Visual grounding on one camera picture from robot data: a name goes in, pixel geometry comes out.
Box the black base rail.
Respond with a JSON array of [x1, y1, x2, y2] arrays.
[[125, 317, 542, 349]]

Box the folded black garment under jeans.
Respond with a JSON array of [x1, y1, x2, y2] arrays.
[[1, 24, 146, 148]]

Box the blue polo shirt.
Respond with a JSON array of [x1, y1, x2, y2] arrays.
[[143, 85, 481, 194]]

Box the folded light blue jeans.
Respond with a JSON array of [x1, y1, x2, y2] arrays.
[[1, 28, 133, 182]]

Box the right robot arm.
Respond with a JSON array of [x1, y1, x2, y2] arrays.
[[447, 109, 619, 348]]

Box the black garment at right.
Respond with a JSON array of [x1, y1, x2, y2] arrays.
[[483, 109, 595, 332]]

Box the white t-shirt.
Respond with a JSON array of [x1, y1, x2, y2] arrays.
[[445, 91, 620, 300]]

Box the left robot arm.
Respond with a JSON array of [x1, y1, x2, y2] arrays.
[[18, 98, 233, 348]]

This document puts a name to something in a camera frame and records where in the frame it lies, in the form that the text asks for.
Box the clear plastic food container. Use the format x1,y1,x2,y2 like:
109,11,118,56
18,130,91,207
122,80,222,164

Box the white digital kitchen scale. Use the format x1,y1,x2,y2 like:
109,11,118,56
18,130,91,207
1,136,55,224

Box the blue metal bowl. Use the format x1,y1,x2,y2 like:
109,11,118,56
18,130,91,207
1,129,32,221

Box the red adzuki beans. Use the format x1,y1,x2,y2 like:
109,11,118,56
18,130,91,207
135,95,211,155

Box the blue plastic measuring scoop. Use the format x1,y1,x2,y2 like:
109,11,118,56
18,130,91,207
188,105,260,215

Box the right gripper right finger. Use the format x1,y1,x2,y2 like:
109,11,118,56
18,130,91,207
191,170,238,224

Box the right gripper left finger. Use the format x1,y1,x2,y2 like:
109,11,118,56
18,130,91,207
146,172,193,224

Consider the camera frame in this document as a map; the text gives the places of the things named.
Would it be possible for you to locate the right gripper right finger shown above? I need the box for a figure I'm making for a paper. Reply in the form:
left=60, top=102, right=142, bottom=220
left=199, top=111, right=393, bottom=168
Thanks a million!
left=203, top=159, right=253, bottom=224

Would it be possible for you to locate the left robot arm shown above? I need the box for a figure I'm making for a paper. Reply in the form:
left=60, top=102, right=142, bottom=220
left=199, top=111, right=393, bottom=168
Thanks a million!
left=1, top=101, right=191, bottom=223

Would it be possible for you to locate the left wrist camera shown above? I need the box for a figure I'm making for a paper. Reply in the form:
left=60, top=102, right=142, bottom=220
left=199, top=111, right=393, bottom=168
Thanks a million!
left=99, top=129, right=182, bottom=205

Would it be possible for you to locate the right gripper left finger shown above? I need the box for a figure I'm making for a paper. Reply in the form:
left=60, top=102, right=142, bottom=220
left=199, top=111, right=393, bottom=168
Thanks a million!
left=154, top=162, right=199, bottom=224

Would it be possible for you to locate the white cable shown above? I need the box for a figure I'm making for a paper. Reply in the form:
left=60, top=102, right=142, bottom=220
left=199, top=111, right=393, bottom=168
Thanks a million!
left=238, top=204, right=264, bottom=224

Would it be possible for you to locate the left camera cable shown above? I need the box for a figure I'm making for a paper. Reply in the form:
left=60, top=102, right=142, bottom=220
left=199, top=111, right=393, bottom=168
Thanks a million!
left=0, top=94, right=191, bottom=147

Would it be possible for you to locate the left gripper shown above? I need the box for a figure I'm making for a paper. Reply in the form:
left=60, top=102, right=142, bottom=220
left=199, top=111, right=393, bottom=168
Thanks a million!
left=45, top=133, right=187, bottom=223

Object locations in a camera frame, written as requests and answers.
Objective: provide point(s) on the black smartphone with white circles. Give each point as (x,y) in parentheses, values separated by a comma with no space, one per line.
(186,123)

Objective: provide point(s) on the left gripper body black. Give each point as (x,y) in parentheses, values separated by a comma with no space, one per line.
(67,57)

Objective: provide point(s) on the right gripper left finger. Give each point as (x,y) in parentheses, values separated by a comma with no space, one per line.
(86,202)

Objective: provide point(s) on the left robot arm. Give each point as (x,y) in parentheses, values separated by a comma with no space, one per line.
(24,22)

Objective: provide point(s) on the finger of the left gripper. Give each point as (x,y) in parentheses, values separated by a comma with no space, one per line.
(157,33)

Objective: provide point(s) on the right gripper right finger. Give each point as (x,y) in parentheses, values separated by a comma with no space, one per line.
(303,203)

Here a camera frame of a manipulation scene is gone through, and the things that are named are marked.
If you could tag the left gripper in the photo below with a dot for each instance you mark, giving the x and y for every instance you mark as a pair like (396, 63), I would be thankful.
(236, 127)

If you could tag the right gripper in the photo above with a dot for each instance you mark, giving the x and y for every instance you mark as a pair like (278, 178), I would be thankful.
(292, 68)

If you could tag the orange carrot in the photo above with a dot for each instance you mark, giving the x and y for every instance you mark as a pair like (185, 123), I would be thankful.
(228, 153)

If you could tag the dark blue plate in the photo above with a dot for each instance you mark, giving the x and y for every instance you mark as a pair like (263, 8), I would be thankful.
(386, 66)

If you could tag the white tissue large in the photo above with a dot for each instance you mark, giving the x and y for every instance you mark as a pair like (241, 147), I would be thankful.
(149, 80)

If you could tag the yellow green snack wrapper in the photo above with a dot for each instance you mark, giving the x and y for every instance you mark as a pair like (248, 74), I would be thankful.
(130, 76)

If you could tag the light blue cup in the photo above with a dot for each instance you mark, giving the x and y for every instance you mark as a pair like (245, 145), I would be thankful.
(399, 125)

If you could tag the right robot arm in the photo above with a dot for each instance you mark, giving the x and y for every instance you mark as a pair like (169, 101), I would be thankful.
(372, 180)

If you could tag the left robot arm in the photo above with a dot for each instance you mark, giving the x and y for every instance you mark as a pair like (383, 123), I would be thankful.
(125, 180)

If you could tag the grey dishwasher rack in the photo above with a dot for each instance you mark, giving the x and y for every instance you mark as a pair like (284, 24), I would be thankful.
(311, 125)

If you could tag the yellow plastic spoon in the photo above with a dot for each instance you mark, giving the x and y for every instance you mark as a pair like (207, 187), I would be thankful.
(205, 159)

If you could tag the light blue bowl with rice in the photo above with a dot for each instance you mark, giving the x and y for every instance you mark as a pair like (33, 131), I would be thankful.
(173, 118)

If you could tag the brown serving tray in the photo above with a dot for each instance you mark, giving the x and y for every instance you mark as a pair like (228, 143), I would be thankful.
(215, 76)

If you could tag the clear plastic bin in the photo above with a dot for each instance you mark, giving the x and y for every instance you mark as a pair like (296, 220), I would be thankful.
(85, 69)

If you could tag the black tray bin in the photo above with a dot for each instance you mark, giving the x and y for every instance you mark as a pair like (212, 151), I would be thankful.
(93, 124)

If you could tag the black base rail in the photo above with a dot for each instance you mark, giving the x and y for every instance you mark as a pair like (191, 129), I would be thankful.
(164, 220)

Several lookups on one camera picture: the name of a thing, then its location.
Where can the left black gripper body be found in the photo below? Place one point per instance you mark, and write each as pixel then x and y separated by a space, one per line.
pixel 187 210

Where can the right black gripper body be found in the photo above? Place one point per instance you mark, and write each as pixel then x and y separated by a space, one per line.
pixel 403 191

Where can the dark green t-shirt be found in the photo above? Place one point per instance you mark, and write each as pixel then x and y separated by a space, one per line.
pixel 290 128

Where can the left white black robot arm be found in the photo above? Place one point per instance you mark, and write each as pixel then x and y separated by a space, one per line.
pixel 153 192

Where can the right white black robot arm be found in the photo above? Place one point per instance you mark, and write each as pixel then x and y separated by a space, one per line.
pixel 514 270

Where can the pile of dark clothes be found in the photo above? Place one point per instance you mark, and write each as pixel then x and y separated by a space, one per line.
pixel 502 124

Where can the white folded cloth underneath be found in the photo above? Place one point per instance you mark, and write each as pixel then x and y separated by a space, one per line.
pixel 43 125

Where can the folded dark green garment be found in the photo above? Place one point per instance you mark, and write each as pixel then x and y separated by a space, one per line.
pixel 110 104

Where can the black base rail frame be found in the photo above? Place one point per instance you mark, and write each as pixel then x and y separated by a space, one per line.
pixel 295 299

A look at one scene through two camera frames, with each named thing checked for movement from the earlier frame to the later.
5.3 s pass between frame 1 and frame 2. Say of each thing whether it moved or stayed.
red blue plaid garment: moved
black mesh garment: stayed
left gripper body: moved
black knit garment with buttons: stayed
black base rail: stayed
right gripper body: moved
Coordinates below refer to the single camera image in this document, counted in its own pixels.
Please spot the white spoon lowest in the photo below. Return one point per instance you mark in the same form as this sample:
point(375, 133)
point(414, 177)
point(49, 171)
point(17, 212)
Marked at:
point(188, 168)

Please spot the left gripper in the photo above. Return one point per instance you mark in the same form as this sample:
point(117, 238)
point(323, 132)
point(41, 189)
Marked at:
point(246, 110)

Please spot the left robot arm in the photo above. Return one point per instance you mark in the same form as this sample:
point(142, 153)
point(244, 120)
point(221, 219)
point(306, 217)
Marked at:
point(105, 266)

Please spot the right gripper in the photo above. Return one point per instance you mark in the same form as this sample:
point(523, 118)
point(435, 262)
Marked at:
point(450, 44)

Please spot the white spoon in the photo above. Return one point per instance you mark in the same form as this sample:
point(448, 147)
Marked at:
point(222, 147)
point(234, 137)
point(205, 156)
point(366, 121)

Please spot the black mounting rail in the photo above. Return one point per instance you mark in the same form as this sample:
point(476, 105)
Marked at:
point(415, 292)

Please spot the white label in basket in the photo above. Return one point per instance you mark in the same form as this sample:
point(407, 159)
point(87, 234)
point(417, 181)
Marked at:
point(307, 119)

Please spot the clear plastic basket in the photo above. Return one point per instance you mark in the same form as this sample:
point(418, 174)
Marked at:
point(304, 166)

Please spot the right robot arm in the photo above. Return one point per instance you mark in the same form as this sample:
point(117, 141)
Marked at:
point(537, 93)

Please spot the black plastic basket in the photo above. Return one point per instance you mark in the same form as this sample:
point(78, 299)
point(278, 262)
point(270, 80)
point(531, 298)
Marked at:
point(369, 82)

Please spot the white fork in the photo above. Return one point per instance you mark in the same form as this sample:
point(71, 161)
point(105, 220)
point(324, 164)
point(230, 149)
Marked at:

..............................

## EXERCISE INSTRUCTIONS
Tally every line of the entries that contains the word "scene", and respond with that number only.

## EXPECTED ANSWER
2